Acne rosacea is a common skin disorder that affects 13 million Americans. Patients experience flushing, broken blood vessels, or pustules on the cheeks, nose, and chin.

There is no cure for rosacea, but a dermatologist can provide topical or oral antibiotics to minimize symptoms. Alcohol, spicy foods, sun exposure, and rigorous exercise are thought to trigger outbreaks.

(Source: University of Texas-Southwestern Medical Center, September 2001.)

A painful sore inside the mouth may be an early sign of mouth cancer. People who drink excessive amounts of alcohol or use any form of tobacco have a dramatically increased risk of oral cancer.

(Source: Mayo Clinic Health Letter, May 2003.)

It has been found that an insufficient supply of essential brain fats is likely to cause irreversible suboptimal brain development. Alcohol use is known to deplete the brain-essential fats, which can lead to serious problems, such as mood swings. Breast-fed babies have more essential brain fats in their bodies than bottle-fed babies and are more likely to perform better in reading, sentence completion, visual interpretation, nonverbal skills, and math tests.

(Sources: Holman, R.T., et al. Proceedings of the National Academy of Sciences USA 1991; 88:4835-4839; Salem, N. In Spiller, J., ed. New Protective Roles for Selected Nutrients, New York: Alan R. Liss; 1989; and Gibson, R.A., et al. Lipids 1993;31[Suppl.]:177-181.)
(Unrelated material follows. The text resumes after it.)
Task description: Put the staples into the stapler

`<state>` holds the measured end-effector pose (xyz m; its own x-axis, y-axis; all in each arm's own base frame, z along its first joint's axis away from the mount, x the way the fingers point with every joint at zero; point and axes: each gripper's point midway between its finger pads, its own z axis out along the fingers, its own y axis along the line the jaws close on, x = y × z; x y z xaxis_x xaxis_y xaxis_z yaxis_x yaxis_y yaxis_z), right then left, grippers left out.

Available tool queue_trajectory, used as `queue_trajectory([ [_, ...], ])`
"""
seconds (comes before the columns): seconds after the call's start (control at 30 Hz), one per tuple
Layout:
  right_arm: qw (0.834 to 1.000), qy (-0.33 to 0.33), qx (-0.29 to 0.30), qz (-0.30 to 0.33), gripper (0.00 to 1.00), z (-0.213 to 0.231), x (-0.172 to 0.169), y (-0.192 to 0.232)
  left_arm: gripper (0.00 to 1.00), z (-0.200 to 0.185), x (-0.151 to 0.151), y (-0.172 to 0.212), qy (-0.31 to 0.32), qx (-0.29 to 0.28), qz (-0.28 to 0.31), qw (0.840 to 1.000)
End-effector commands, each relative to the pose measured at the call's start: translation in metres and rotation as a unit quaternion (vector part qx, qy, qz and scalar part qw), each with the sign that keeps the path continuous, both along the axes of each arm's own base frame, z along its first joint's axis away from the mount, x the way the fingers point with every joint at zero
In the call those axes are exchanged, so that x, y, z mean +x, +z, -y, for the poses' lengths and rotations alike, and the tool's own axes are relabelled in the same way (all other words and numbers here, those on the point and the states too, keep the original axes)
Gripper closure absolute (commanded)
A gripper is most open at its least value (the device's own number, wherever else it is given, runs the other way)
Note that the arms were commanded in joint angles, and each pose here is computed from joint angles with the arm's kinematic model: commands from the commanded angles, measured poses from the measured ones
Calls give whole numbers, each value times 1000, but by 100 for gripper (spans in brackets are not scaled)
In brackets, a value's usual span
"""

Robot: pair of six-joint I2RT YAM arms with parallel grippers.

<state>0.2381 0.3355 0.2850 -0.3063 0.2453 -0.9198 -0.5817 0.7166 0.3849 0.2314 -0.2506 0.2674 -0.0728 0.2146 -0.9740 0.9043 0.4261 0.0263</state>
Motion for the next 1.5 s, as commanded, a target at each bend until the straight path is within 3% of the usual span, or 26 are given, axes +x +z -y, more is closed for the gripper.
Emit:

According to a recent study at Memorial Sloan-Kettering Cancer Center in New York, more than 75 percent of all esophageal and stomach cancers might be able to be prevented with healthful lifestyle changes such as losing weight, discontinuing smoking, adding fruits and vegetables to the diet, and reducing alcohol consumption.

Ondanestron, an anti-nausea drug given to people during chemotherapy treatments, has proved effective as a treatment for those with early-onset alcoholism and a history of antisocial behavior.

(Source: Harvard Mental Health Letter, August 2000.)

French winemakers used cow's blood as a clarifier before the process was banned in the late 1990's during the mad cow disease scare. There has been much debate over banning such wines.